Clapper didn’t detail the specifics, but IC chief information officer Al Tarasiuk has promoted the strategy’s security features. Tarasiuk said systems administrators will only have access to information they need to do their jobs, and there will be automated monitoring similar to what is already in place at the agency level. However, agencies’ capabilities will be reduced as the IC develops a shared security monitoring service for agencies.
But insider threats aren’t solely an IT problem.
“If I go into an organization and all they talk about is their technology, then I would be suspect as to how robust their program is,” said Dawn Cappelli, director of insider risk management at Rockwell Automation. “I think the key is getting the organization to work together. Raising awareness is the first step.”
Human resources and hiring managers play a key role.
“We count on the agencies having in place the appropriate screening mechanism through their security and HR department ... to ensure that the people who are hired are trustworthy,” Stukenbroeker said. If there is some indication during the hiring process that a person is a threat, then that information would be shared with the insider threat team to be pursued and analyzed.
Some HR departments have experienced staff who can detect behavioral issues, Cappelli said. Then there are others where it’s a check-the-box activity, and they aren’t trained to interview people.

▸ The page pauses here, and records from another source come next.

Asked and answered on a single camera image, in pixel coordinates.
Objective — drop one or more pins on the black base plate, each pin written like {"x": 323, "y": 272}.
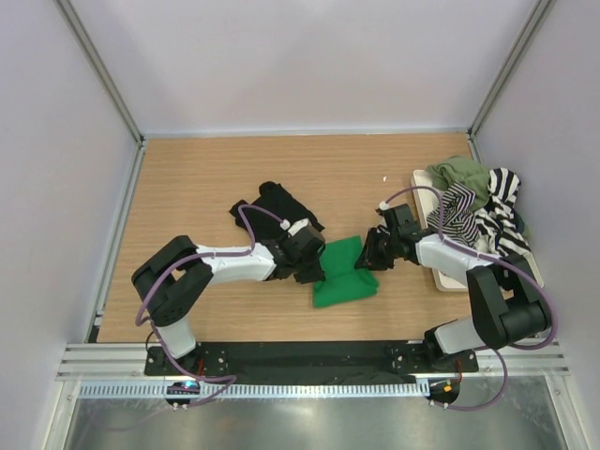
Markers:
{"x": 323, "y": 363}

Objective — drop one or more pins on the black white striped tank top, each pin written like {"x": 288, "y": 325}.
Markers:
{"x": 493, "y": 239}

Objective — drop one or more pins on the left aluminium frame post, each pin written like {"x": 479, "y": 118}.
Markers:
{"x": 90, "y": 51}

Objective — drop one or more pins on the olive green tank top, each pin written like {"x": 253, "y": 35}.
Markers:
{"x": 468, "y": 188}

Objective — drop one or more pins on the bright green tank top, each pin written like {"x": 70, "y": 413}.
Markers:
{"x": 343, "y": 282}

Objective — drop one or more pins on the aluminium front rail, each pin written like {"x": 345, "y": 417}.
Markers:
{"x": 104, "y": 361}

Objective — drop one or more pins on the right aluminium frame post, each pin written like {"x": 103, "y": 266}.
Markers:
{"x": 525, "y": 37}

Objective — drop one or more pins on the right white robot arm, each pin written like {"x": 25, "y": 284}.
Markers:
{"x": 506, "y": 302}

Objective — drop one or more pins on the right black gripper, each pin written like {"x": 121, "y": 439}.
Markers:
{"x": 369, "y": 258}

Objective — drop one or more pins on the white plastic tray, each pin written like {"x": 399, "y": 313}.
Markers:
{"x": 427, "y": 201}

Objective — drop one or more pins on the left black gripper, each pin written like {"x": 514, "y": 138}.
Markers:
{"x": 316, "y": 274}

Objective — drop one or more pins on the slotted cable duct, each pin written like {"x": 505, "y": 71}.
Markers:
{"x": 186, "y": 389}

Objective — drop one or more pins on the aluminium frame post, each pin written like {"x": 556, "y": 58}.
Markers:
{"x": 90, "y": 51}
{"x": 525, "y": 37}

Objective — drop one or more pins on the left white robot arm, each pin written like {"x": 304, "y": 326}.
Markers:
{"x": 171, "y": 282}

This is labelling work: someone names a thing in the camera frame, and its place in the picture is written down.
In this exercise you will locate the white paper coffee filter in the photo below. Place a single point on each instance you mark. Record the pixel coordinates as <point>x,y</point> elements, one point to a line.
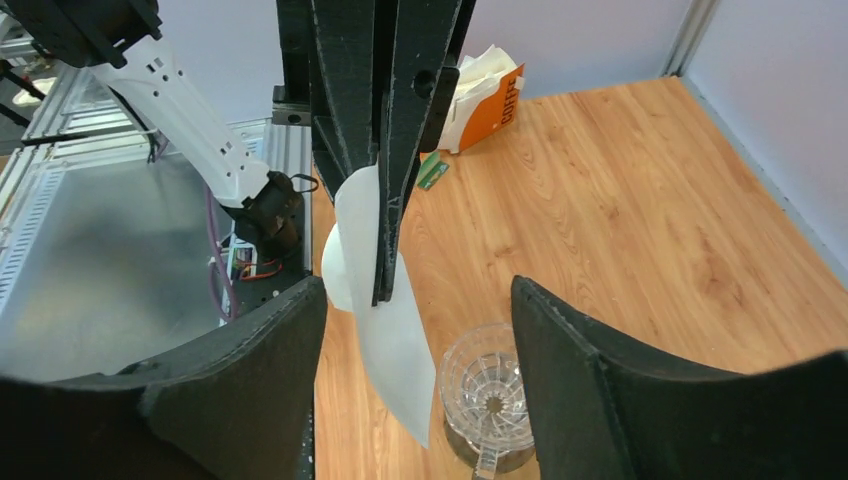
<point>392,341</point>

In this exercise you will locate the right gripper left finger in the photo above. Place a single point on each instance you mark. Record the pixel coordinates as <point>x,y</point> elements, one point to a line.
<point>231,404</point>

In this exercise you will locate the clear glass dripper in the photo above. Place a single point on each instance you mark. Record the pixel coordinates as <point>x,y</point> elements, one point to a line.
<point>482,391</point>

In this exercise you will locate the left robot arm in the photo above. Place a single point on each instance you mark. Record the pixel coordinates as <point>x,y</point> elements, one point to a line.
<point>122,44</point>

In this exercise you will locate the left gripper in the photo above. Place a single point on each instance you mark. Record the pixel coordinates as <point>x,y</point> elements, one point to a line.
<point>328,51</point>

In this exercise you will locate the orange coffee filter holder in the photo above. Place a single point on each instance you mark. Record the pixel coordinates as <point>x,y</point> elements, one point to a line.
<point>482,111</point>

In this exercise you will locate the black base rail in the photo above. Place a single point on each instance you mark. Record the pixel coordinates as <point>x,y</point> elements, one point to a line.
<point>257,280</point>

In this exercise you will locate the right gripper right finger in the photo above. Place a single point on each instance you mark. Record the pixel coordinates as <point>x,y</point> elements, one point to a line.
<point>605,405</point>

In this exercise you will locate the stack of paper filters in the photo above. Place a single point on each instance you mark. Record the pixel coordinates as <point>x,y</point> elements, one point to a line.
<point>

“There is a tendency to trust — if someone has a clearance, then they’re OK,” Cappelli said. “It’s important not to solely rely on that clearance as the trust factor.”
Hiring people who break into systems under the assumption they will protect your networks is a false premise, said Stephen Band, an independent consultant and founder of Behavioral Intelligence Specialists, which provides behavioral science training, research and consulting services.
While at Carnegie Melon’s CERT Insider Threat Center, Cappelli helped develop assessments for organizations to determine the effectiveness of their programs. For instance, does the organization require its contractors do background checks, and can they see the results? Are there audits of the contractor’s insider threat measures?
Where privacy comes in
Cappelli said one of the biggest challenges agencies face is the issue of employee privacy.
“It should be figured out across the board rather than having different agencies trying to figure it out alone,” she said. Agencies have to clearly define who can know what information about potential insider threats.
“Each corporate entity [and] government entity is its own kingdom, and they operate to the best interest of their stakeholders and to their client groups, Band said. “Every once in a while a … Snowden happens and everyone becomes hyper vigilant and at high alert.”
All agencies required by the White House to have an insider threat program in place either have a program or are in the process of establishing capabilities, said Gene Barlow Jr. with the Office of the National Counterintelligence Executive (NCIX).
In crafting governmentwide standards for insider threat programs, the task force made them broad enough to be applicable to all agencies and give them flexibility to create programs that reflect their mission. Those standards include monitoring employees’ use of networks with access to classified and sensitive data and materials, and training employees on what the threat is and how to identify and report potential insider threats.
Some standards may need to be more narrowly defined, Stukenbroeker said. For example, behavior monitoring on computers can be broadly defined, so there may be more specifics about what that should entail.
What isn’t clear is how long it will take agencies to fully implement insider threat programs because there is no deadline for them to do so. Considering the current budget environment and other competing priorities, there isn’t an exact date for implementing programs, Keith said.